IMO, the original CB was more akin to a modern videogame... I buy the base game, let's say Red Dead Redemption or Fable and that software and data is mine... it resides on storage owned by myself. Now a couple months down the road they offer new missions for these games that I can pay for and download onto my HD...or not. Guess what though, I own those as well (Data and all) once I pay for them and download them onto my HD. I didn't buy Red Dead Redemption or Fable 2 to rent me access to the new missions... I may not even want the new missions...but if I do want them I can pay for them and they are added to my original game... this, IMO, is much more similar to the original CB's model.

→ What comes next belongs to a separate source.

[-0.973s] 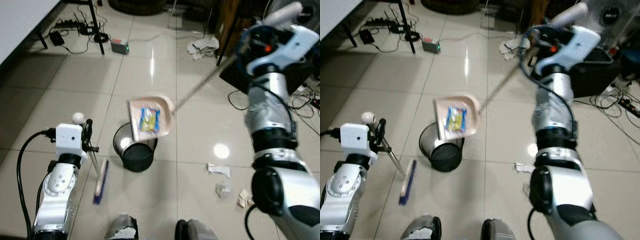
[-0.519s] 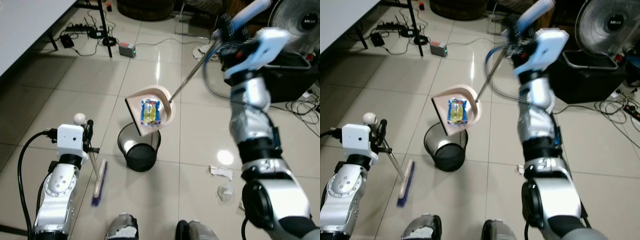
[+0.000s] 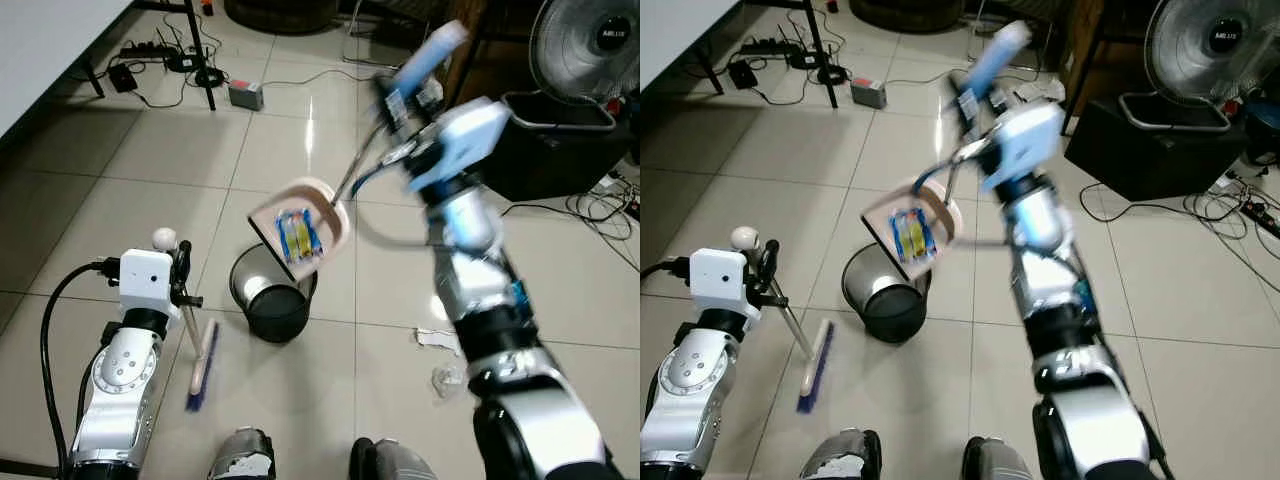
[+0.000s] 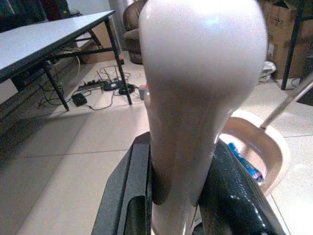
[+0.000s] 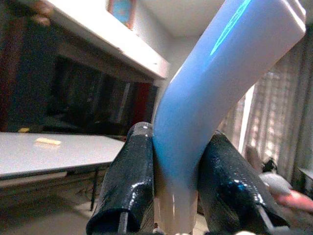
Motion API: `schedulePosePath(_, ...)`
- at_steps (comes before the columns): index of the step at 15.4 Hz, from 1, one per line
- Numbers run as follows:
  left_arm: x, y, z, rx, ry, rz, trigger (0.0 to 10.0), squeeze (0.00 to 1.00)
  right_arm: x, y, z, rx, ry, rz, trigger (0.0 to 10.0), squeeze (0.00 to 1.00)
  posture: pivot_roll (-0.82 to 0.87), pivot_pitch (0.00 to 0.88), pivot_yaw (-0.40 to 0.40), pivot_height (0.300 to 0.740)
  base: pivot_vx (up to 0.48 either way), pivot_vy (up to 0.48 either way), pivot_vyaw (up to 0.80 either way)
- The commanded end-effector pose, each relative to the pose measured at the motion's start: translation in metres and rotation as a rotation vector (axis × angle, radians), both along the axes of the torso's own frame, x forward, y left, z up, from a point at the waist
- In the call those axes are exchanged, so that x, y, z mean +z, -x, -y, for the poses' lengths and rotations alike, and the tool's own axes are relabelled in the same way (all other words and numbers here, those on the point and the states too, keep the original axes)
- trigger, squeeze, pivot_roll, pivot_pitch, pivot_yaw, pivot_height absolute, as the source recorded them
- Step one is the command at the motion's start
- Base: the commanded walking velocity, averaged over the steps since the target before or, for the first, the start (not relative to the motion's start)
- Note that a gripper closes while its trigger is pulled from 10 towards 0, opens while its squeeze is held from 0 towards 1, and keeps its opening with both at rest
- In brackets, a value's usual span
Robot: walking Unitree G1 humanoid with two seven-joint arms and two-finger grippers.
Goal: Sweep floor
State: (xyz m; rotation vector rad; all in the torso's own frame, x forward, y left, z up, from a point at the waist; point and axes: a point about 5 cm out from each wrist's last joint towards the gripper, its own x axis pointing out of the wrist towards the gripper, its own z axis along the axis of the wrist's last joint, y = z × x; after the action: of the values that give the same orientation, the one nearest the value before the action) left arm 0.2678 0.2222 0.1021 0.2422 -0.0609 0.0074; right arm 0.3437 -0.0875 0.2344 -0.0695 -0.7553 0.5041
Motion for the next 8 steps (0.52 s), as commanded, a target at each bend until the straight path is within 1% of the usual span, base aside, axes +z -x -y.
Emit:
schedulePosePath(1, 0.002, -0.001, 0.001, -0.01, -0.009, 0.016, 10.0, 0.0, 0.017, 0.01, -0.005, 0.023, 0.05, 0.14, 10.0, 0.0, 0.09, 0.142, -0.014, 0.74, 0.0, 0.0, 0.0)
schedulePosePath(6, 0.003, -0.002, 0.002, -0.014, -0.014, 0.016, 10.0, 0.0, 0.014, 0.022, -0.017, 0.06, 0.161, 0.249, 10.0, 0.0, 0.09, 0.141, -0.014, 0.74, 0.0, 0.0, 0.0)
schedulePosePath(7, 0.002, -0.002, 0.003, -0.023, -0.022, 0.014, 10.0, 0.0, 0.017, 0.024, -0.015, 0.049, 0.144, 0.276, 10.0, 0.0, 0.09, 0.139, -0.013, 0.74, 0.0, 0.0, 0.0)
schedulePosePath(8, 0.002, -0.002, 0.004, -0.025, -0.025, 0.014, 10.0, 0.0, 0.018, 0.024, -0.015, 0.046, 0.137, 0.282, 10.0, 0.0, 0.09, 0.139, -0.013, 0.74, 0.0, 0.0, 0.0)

IMO, the mistake WotC made was offering tiered subscriptions but not limiting what was accesible with them. With this type of pricing model did they really think people would pay a years price when the smarter bet was to pay for one month every couple (say 4) months at a time. I honestly wonder what they were thinking...


----------



## Scribble (Nov 10, 2010)

Imaro said:


> Yeah, I just honestly wish they had started this way.  It's like giving someone a bite of chocolate cake that thye are going to have for dessert later... then "Surprise" you can have chocolate ice cream instead.  yeah, it's still chocolate, but man I really wanted some cake.

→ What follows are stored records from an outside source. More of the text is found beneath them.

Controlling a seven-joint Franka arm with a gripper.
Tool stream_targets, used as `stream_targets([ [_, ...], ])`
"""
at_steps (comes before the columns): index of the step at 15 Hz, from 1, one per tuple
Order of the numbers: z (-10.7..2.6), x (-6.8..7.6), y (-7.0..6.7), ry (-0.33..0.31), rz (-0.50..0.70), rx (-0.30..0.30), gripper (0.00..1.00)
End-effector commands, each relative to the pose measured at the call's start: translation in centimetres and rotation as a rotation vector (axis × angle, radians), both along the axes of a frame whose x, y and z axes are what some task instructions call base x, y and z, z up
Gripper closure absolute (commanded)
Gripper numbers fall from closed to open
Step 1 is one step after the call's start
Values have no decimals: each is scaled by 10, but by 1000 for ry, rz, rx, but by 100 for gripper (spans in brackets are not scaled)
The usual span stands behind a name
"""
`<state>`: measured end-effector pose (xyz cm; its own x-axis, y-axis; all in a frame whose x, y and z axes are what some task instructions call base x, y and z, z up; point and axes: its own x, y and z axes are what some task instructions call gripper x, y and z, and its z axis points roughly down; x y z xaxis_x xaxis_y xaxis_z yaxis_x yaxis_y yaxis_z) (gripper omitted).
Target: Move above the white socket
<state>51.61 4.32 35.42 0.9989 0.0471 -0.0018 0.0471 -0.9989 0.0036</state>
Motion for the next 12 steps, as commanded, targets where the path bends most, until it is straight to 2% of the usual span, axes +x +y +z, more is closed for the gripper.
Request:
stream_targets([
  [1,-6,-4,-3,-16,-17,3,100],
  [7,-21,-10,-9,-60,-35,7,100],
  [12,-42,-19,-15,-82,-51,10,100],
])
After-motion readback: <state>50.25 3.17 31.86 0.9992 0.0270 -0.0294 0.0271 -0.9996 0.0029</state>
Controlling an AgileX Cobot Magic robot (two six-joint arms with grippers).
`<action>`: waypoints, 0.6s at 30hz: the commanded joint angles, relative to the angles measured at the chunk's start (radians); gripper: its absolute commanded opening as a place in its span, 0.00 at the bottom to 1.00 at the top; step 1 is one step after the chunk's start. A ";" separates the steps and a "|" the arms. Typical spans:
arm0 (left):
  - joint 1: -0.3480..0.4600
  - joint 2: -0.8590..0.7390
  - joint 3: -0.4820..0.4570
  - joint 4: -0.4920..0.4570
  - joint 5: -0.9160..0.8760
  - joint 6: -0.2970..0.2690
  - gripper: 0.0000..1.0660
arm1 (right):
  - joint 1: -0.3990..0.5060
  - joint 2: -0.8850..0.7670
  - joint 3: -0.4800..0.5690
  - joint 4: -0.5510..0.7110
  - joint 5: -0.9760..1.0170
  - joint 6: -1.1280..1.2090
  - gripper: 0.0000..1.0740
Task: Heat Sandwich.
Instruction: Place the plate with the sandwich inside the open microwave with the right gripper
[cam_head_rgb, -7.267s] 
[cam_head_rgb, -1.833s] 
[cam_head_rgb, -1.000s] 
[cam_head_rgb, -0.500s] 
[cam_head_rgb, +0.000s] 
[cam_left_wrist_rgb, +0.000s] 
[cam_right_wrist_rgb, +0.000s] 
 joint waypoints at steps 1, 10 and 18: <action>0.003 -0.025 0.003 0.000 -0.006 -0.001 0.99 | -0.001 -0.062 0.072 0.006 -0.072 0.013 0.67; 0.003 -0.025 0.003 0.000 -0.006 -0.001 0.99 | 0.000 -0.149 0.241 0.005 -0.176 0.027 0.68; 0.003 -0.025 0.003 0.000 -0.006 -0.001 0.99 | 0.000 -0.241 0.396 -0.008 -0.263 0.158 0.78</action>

Yeah, had they done that from the beginning it probably wouldn't have been an issue really.

I mean obviously there would still be people who wanted to buy a product as opposed to a service, but I doubt there would be as much anger over it.


From what it sounds like they didn't realize the ease of which the CB data would be pirated? Or at least didn't think it would have as much of an impact as it did?

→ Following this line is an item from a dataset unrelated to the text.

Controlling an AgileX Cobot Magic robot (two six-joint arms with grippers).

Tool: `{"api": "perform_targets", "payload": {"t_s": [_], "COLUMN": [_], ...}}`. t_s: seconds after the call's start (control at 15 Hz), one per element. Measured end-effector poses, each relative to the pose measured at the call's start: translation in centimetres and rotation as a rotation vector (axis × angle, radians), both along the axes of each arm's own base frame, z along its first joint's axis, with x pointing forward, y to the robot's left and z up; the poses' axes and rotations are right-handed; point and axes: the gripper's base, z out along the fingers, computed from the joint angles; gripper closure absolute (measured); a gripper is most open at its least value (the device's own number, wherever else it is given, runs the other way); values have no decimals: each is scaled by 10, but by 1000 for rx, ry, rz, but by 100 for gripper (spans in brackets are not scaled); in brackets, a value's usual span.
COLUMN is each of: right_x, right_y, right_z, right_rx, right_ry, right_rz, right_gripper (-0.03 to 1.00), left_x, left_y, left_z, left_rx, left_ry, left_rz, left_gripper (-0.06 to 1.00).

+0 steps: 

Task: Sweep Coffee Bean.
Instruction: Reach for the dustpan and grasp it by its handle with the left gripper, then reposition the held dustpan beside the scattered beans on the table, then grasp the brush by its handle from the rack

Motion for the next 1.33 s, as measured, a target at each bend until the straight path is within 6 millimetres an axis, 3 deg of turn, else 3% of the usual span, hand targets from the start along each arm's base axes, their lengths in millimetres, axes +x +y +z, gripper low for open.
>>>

Whatever the case... I still think they should increase the level of services they offer if they want to offer something pirates can't.


----------



## Grabuto138 (Nov 10, 2010)

Imaro said:


> The biggest flaw I see with your analogy is that I didn't pay to access the data... I have the data on my HD. This is what I'm not understanding... the data didn't reside somewhere that I couldn't access without the CB...it resides on my HD just like my character sheets do... and this same data could be, and has been, accessed by other software beyond the CB that other people have made available. Now if the original CB had been a piece of software that only worked to give me access to the data WotC kept stored on their servers (basically the same as the new CB) then I would agree... but the fact that they even had to announce this change and the language they use on their site pretty much shows that at least if WotC felt the way you assume they did... their marketing of the product (and yes it was an actual product and not a service) didn't reflect this.
> 
> IMO, the original CB was more akin to a modern videogame... I buy the base game, let's say Red Dead Redemption or Fable and that software and data is mine... it resides on storage owned by myself. Now a couple months down the road they offer new missions for these games that I can pay for and download onto my HD...or not. Guess what though, I own those as well (Data and all) once I pay for them and download them onto my HD. I didn't buy Red Dead Redemption or Fable 2 to rent me access to the new missions... I may not even want the new missions...but if I do want them I can pay for them and they are added to my original game... this, IMO, is much more similar to the original CB's model.
> 
> IMO, the mistake WotC made was offering tiered subscriptions but not limiting what was accesible with them. With this type of pricing model did they really think people would pay a years price when the smarter bet was to pay for one month every couple (say 4) months at a time. I honestly wonder what they were thinking...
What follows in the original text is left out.